GOAL OF THE EXERCISE
Your job is to copy the data that follows exactly, every line included.

EXERCISE DATA
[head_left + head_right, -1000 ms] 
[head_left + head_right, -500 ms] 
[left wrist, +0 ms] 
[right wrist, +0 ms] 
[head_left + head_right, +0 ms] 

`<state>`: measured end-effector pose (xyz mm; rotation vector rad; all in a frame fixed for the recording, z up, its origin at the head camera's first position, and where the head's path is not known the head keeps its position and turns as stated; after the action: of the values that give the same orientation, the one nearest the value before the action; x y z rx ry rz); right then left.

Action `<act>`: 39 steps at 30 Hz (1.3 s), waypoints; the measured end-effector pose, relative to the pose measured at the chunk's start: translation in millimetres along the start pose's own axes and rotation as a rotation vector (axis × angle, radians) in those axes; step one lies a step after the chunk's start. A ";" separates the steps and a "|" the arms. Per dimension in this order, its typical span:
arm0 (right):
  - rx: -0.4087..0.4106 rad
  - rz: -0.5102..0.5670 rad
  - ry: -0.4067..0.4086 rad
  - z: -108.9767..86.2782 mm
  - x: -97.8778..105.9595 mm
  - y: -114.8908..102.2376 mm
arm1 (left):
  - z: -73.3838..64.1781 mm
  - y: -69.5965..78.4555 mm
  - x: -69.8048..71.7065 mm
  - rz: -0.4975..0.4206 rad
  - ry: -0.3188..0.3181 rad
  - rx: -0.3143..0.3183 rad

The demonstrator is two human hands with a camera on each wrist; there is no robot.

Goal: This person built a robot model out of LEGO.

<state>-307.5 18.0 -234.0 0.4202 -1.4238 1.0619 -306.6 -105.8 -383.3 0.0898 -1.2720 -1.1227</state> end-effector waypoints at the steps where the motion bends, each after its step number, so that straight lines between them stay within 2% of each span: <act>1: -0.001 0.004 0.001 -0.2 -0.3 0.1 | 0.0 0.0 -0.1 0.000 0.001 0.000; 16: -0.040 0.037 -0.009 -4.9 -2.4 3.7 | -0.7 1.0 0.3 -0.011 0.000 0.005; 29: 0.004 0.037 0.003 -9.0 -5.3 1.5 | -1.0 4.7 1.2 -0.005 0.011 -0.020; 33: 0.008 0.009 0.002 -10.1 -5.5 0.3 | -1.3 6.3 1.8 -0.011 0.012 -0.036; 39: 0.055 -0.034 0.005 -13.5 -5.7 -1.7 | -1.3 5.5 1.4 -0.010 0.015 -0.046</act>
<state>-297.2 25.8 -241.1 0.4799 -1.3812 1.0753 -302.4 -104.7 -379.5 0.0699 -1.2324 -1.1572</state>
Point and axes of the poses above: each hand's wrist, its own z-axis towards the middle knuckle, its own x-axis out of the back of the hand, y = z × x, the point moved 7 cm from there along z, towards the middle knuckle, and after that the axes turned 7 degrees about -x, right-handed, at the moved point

FINISHED EXERCISE
[head_left + head_right, -1000 ms] 
[head_left + head_right, -500 ms] 
[left wrist, +0 ms] 
[right wrist, +0 ms] 
[head_left + head_right, +0 ms] 

`<state>`: measured end-effector pose (xyz mm; rotation vector rad; all in a frame fixed for the recording, z up, its origin at the head camera's first position, and where the head's path is not known the head keeps its position and turns as stated; after the action: of the values that give the same orientation, the one nearest the value before the action; x y z rx ry rz); right then left.

Action `<act>`: 39 steps at 30 Hz (1.3 s), waypoints; the measured end-effector pose, relative to the pose measured at the chunk's start: translation in millimetres along the start pose's own axes and rotation as a rotation vector (axis × angle, radians) in those axes; step one lies a step after the chunk's start. A ";" separates the steps and a "|" the arms. Per dimension in this order, its typical span:
arm0 (right):
  - rx: -0.4087..0.4106 rad
  - rz: -0.5102..0.5670 rad
  - ry: -0.4067..0.4086 rad
  - z: -108.9767..86.2782 mm
  - x: -97.8778..105.9595 mm
  - y: -114.8908..102.2376 mm
arm1 (left):
  - z: -73.3838..64.1781 mm
  - y: -69.5965..78.4555 mm
  - x: -69.8048..71.7065 mm
  - rz: -0.4975..0.4206 rad
  - ry: -0.3188..0.3181 rad
  - rx: -0.3143..0.3183 rad

The demonstrator is two human hands with a camera on each wrist; there is no robot.

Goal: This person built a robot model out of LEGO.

<state>-307.5 18.0 -234.0 0.4202 -1.4238 1.0619 -306.6 -105.8 -383.3 0.0898 -1.2720 -1.1227</state> end-effector waypoints at the steps where the motion bends, each after its step number, so that straight lines between them stay within 2% of each span: <act>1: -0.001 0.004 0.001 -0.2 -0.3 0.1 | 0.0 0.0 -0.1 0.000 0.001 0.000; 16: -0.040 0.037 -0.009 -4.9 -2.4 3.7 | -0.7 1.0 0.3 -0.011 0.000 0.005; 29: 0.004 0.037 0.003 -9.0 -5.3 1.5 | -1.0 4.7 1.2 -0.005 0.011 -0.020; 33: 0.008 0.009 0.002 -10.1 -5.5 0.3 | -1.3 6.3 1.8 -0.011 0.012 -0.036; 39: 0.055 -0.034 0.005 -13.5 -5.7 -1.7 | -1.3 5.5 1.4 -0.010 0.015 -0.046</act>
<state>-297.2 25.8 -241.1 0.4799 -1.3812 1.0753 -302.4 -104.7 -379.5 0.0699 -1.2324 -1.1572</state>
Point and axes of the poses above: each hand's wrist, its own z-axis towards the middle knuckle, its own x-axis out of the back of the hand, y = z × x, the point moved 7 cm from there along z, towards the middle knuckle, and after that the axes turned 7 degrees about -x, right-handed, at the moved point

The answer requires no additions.